Impeachment is a matter of prudence whose frame of reference should be civic health, not merely presidential conduct… It is not merely whether Trump is guilty but also whether the nation will be better off—now and in the future—if he is put on trial and removed.
I think almost every word of this is wrong. Elections are a matter of prudence whose reference should include civic health and whether the nation will be better off now and in the future if an incumbent is “removed.”
Impeachment is a quasi-judicial process in which, under the Constitution, the question is whether the president committed “treason, bribery, or other high crimes and misdemeanors.” Arguably, the effect of a president’s misconduct on civic health can be one factor in determining whether the misconduct alleged rises to the level of a high crime/misdemeanor.
However, it’s easy to imagine all sorts of misconduct that hurts civic health but that, under no stretch of the imagination, is a high crime/misdemeanor. The remedy for such conduct is the next election, not impeachment and removal.
Yuval contends that “the judgment confronting senators” in the impeachment proceeding “is ultimately a political judgment, in the highest sense.” In my view, it is a political judgment only the lowest sense. Politics plainly are in play. Otherwise, members of the two parties would not have voted with near unanimity — one for impeachment, one against — in the last two impeachments.
But the judgment is not political in the sense that Weiner seems to mean, or shouldn’t be. Impeachment is not how we purge the political system of unhealthy tendencies.

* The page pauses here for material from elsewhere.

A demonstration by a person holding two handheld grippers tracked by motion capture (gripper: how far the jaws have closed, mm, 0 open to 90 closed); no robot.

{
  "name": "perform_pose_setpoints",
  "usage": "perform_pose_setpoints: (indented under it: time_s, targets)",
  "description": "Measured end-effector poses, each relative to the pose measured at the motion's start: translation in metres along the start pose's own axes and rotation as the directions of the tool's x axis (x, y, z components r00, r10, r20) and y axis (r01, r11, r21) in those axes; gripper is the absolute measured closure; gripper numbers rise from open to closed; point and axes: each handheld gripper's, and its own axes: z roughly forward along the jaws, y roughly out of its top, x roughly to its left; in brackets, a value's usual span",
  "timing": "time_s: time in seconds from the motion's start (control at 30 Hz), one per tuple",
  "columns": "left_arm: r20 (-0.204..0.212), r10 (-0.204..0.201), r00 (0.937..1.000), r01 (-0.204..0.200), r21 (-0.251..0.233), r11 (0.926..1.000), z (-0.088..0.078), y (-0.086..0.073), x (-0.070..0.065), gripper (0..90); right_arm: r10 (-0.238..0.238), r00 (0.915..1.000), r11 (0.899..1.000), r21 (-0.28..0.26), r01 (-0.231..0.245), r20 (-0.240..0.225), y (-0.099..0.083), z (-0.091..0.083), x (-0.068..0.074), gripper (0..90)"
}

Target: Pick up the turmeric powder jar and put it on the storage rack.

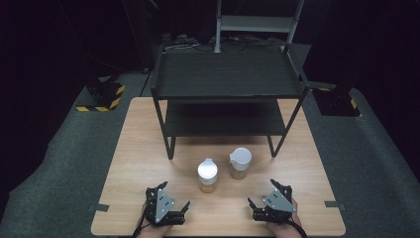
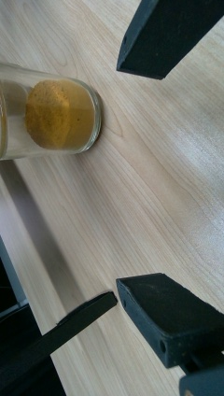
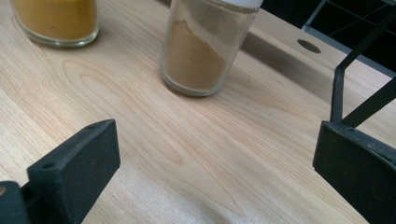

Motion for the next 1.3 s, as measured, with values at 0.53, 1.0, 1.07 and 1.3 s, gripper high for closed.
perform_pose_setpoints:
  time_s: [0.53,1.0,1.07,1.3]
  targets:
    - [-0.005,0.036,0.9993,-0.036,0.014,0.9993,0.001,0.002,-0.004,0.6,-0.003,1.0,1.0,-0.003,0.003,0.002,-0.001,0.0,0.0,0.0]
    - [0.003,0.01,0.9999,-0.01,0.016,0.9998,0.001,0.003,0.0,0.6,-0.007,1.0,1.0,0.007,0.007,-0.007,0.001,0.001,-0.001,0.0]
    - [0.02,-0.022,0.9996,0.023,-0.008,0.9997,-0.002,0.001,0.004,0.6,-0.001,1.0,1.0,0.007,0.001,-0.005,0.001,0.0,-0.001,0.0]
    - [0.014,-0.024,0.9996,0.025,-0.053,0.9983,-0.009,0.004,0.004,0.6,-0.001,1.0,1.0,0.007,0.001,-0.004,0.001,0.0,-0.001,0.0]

Yuval quotes from Alexander Hamilton’s Federalist 65:
A well-constituted court for the trial of impeachments is an object not more to be desired than difficult to be obtained in a government wholly elective. The subjects of its jurisdiction are those offenses which proceed from the misconduct of public men, or, in other words, from the abuse or violation of some public trust. They are of a nature which may with peculiar propriety be denominated POLITICAL, as they relate chiefly to injuries done immediately to the society itself.

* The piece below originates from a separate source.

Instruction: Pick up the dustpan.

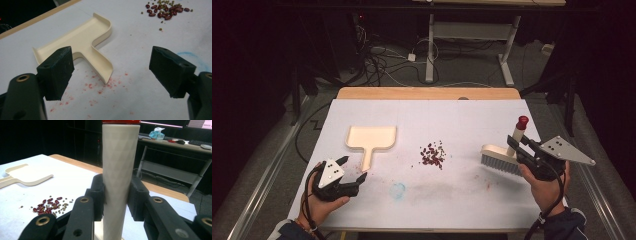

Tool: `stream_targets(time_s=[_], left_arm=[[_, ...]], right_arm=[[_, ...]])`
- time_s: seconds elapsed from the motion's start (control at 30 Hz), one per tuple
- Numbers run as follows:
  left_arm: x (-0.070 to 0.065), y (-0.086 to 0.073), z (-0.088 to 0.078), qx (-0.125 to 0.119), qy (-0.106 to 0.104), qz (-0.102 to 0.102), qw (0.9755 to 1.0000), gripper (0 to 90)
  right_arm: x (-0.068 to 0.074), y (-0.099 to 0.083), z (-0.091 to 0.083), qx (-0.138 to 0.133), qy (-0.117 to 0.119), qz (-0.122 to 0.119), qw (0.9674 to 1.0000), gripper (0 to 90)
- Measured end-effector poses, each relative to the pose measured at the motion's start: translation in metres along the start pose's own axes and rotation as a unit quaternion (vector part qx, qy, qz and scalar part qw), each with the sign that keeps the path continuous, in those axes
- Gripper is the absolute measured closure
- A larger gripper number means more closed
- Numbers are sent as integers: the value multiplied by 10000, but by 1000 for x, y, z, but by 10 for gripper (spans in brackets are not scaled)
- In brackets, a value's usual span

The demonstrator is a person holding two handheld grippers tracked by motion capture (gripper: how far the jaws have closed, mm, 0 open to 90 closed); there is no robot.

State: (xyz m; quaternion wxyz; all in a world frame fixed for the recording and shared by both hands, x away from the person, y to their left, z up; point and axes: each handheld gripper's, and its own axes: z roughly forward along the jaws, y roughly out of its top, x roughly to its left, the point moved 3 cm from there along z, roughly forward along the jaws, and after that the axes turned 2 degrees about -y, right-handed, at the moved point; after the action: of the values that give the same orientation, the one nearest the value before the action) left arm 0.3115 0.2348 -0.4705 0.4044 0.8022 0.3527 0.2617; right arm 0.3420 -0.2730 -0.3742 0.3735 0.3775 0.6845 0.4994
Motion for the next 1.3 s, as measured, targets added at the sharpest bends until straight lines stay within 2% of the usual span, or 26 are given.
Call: stream_targets(time_s=[0.13, 0.37, 0.47, 0.6, 0.67, 0.97, 1.3], left_arm=[[-4, -1, 4, 116, -65, 96, 9999, 189], [-5, -2, 6, 172, -108, 167, 9997, 189], [-6, -3, 6, 190, -119, 176, 9996, 189], [-8, -4, 5, 224, -142, 241, 9994, 189], [-7, -5, 5, 246, -135, 210, 9994, 189], [-7, -9, 3, 337, -115, 186, 9992, 189], [-8, -10, 5, 401, -110, 170, 9990, 190]], right_arm=[[0, -2, 1, 38, -3, 7, 10000, 702], [0, -1, 5, 81, -51, 10, 10000, 702], [1, -2, 9, 89, -18, -64, 9999, 702], [2, -3, 14, 101, 12, -7, 9999, 702], [2, -2, 16, 80, 27, 60, 9999, 702], [1, 0, 23, 78, -12, 6, 10000, 702], [3, 12, 37, -65, 23, 2, 10000, 702]])
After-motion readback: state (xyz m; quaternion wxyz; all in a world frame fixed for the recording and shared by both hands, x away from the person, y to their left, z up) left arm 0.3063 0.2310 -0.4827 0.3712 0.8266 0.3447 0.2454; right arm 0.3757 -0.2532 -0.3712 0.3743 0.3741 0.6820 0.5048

This, though, is only one Framer’s view of impeachment. It doesn’t override the language in the Constitution, or the fact that the Framers rejected language that would have called for impeachment in cases of “corruption” or “maladministration.”
As I said, “the injuries done. . .to the society itself” can be a factor in determining whether the president’s misconduct satisfies what the Constitution expressly states is the standard for impeachment. However, it can’t itself become the standard for impeachment.
I agree with Yuval that President Trump “leaves no room for Republicans to say what. . .seems on net to be the case: that what happened was seriously improper but given all the relevant circumstances and implications it doesn’t rise to the level of removing a president.” But how does one get to the conclusion that what happened doesn’t rise to the level of removing a president?
If the test is “civic health” or whether the nation would be “better off” without Trump in the Oval Office, one can, in good faith, reach whichever conclusion one’s partisanship demands. If the test is the Constitutional language, a good faith inquiry is more constrained.
Yuval is correct that Republicans can’t seem to say that what Trump did was seriously improper, or even improper at all. However, they should be able to say, lawyer like, that even assuming just for the sake of argument, that he did what the Democrats claim he did, it wouldn’t be grounds for removal. Saying so, Senate Republicans could try to end the trial on a motion, after opening arguments and some debate.
That’s the outcome I’d like to see. I think it’s also Mitch McConnell’s preferred outcome. However, the president seems to want a trial.